Subject: Wood Boat Interior
Date: Sun, 28 Feb 1999
I have been reading about your products, and have a preventive maintenance question. I have a 1976 Palmer Custom Bay built. She is 37' long, and in good shape. I am getting ready to have her hauled for the bottom paint to be done. My question is in regard to the inside. I am thinking for extra added protection to use a penetrating epoxy on the interior bottom and sides, as it is bare wood. Then using a sealer, seal the wood. First, is there any benefit to this?, and Second, will it hurt the wood by covering or sealing it? I have heard many different opinions on this. Some say you should not cover or seal the wood on the inside, because it needs to breath. Yet I have seen older boats with it painted and sealed. Would appreciate some guidance, and if there is a benefit to doing it, product recommendation (yours of course).

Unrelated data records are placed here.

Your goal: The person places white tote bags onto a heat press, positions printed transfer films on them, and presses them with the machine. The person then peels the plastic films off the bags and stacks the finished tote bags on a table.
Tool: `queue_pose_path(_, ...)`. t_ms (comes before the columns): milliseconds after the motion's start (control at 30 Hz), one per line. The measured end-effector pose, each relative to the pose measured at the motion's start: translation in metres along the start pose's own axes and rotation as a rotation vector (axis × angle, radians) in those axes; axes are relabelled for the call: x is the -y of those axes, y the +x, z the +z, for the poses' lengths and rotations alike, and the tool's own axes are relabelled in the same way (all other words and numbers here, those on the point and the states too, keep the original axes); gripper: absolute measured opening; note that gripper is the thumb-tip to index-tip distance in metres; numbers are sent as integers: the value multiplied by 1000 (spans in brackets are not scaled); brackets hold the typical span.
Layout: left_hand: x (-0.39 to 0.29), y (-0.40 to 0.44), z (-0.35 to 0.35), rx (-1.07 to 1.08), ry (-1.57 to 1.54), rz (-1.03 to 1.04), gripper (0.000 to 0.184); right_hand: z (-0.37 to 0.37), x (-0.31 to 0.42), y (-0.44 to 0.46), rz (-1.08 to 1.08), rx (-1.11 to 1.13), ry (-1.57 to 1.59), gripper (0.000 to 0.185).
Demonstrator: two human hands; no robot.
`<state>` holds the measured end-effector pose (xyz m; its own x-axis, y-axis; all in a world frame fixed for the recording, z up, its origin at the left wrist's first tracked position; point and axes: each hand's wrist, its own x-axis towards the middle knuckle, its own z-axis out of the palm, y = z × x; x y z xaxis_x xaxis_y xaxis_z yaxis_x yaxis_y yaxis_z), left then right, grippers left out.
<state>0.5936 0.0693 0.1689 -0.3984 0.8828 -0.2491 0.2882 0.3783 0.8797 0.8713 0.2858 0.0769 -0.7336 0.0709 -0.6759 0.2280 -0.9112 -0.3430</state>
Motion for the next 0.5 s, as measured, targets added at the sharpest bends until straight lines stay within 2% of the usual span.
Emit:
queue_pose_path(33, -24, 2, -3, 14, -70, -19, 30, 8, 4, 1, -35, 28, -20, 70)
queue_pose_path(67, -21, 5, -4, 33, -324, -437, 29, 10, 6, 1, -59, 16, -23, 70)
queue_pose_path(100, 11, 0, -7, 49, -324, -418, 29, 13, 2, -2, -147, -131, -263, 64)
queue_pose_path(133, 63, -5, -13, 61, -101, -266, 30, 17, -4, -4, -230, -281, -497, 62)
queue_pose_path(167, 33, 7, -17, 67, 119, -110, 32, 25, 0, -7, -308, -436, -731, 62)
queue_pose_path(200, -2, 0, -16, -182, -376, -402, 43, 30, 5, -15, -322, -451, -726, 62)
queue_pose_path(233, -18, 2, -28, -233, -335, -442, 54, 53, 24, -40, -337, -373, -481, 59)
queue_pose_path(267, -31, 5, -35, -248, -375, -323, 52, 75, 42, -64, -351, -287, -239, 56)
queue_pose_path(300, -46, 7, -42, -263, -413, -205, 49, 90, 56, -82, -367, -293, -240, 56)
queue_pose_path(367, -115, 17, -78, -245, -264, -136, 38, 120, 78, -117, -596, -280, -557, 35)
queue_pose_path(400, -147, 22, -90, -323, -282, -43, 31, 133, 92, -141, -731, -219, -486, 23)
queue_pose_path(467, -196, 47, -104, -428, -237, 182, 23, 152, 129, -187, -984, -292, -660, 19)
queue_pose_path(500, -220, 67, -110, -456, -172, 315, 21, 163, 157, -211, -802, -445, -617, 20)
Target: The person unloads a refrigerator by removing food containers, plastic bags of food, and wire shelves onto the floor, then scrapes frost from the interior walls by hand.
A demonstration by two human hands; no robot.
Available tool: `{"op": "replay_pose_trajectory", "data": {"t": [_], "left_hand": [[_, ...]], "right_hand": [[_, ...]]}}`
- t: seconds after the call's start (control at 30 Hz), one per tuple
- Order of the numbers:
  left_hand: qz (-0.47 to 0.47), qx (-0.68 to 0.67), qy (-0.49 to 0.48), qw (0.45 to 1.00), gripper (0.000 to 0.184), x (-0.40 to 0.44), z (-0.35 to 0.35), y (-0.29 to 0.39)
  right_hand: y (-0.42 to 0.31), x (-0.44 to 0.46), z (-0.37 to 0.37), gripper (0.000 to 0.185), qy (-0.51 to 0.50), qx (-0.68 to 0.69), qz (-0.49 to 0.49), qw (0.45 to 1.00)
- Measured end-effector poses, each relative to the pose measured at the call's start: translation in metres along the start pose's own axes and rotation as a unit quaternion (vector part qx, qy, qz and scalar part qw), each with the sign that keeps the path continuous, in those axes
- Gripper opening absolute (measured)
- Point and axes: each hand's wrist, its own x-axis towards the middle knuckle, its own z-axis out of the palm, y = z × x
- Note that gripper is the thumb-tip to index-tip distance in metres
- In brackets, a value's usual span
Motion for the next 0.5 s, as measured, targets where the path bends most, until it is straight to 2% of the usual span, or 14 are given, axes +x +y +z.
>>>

Here's where the confusion lies: When boat people speak of epoxy they are
often speaking of a standard epoxy resin. These are thick and when applied
generously to wood they do seal it off from the air, and hence its ability to
*breathe*. They are correct in saying that this is generally not a good idea
because too many bad things can happen to the wood UNDER the epoxy and you can
never see it because OF the epoxy. We don't recommend it either. Paint and
most *wood sealers* will pass air and hence allow the wood to breathe, so they
are generally not a problem.
Our penetrating epoxy (CPES) is very thin and penetrates the wood. It does not
seal it from air transmission, although it retains all the durability and
protective qualities of an epoxy. With one coating the wood can still
*breathe* after the epoxy has cured. It's big advantage is its ability to
penetrate deeply into any end-grain, cracks and crevices between planks,
between planks and floors, etc., where rot and bacterial wood deterioration
problems usually begin. It does protect the wood. If it were my boat and she
had dry wood (or reasonably dry) on the inside I would apply just one coating
of the CPES, again taking care to get especially at the cracks and joints.
It's worth the money and worth the effort.
If you do it wear an organic filter mask. Those carrier solvent fumes are
powerful until they evaporate away. After a few days there is no lingering odor.
Come back if you have more questions.